The Supreme Court's first pandemic-era remote oral argument was on May 4, 2020, in a case about whether Booking.com was allowed to trademark its URL. And barring unforeseen circumstances, its final remote oral argument was exactly one year later on May 4, 2021, in a case about whether certain low-level crack cocaine offenders are eligible for leniency. 

That's because the court announced Wednesday that when its next term begins in October, the justices will hear oral arguments in person. The Supreme Court's decision marks the latest vestige of the pandemic to fall away as vaccination rates increase and many parts of the country enjoy lifted mask mandates, crowded college football games and packed bars. 

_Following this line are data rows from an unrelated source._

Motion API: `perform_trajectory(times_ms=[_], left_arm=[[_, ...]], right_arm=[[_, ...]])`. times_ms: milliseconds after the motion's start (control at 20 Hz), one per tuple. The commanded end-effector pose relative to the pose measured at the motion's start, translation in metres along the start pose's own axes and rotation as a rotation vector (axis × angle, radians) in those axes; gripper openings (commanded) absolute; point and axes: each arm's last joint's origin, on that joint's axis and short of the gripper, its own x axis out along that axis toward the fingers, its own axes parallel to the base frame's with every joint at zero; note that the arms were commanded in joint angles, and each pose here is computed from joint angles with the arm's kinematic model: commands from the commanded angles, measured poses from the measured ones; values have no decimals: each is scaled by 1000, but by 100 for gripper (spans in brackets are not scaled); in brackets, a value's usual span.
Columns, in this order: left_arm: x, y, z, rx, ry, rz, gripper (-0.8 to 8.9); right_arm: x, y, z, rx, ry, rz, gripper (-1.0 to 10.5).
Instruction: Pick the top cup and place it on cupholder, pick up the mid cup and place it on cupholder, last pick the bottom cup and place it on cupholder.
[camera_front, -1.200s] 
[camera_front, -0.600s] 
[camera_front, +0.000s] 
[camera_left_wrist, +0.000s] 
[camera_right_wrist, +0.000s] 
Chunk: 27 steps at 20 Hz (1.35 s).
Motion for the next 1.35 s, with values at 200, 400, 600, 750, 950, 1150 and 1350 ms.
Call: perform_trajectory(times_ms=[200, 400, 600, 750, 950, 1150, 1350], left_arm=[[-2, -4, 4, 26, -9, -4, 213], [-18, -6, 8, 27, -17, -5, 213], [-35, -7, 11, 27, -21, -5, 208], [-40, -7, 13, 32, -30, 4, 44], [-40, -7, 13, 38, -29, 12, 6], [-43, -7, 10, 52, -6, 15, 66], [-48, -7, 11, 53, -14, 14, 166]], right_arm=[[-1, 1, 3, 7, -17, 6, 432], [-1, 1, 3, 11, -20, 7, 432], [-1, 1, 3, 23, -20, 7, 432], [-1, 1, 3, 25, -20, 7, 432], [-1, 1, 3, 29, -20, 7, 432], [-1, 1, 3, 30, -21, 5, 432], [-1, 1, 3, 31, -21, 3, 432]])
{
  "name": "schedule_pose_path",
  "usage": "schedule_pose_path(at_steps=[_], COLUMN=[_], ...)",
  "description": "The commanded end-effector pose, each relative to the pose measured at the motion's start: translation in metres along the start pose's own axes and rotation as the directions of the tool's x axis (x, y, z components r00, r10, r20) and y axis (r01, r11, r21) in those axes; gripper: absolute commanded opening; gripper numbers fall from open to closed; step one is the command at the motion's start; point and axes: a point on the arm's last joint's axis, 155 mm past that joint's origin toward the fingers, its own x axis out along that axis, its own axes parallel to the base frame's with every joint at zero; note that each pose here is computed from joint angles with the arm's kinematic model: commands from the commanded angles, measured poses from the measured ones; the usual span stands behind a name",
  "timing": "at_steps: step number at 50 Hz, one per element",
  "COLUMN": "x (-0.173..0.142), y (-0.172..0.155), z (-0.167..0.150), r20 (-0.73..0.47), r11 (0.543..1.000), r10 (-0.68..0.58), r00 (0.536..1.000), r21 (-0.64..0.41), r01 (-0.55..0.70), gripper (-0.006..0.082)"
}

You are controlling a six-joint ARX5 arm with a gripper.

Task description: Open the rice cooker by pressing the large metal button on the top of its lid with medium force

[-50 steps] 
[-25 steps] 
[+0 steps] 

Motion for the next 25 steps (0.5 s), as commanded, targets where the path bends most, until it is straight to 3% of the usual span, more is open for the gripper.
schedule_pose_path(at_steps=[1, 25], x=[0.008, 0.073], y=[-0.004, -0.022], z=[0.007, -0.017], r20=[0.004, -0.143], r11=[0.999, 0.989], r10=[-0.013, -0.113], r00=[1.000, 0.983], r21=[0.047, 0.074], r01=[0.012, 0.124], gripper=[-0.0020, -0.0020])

But there is one part of the pandemic that many may want to stick around: Justice Clarence Thomas asking questions during Supreme Court oral argument sessions. 

Thomas was notoriously quiet on the bench before the coronavirus pandemic, often going several years without raising his voice during arguments. Before the May 4, 2020, Booking.com case, Thomas had last asked a question in March 2019. Before that, he asked one question in 2016, less than two weeks after the death of Justice Antonin Scalia. And before that, Thomas hadn't asked a question for an entire decade. 

Associate Justice Clarence Thomas, appointed by President George H. W. Bush, sits with fellow Supreme Court justices for a group portrait at the Supreme Court Building in Washington, Friday, Nov. 30, 2018. Thomas was a regular participant in remote oral arguments during the COVID-19 pandemic after almost never asking questions to lawyers when the court heard its cases in person. (AP Photo/J. Scott Applewhite)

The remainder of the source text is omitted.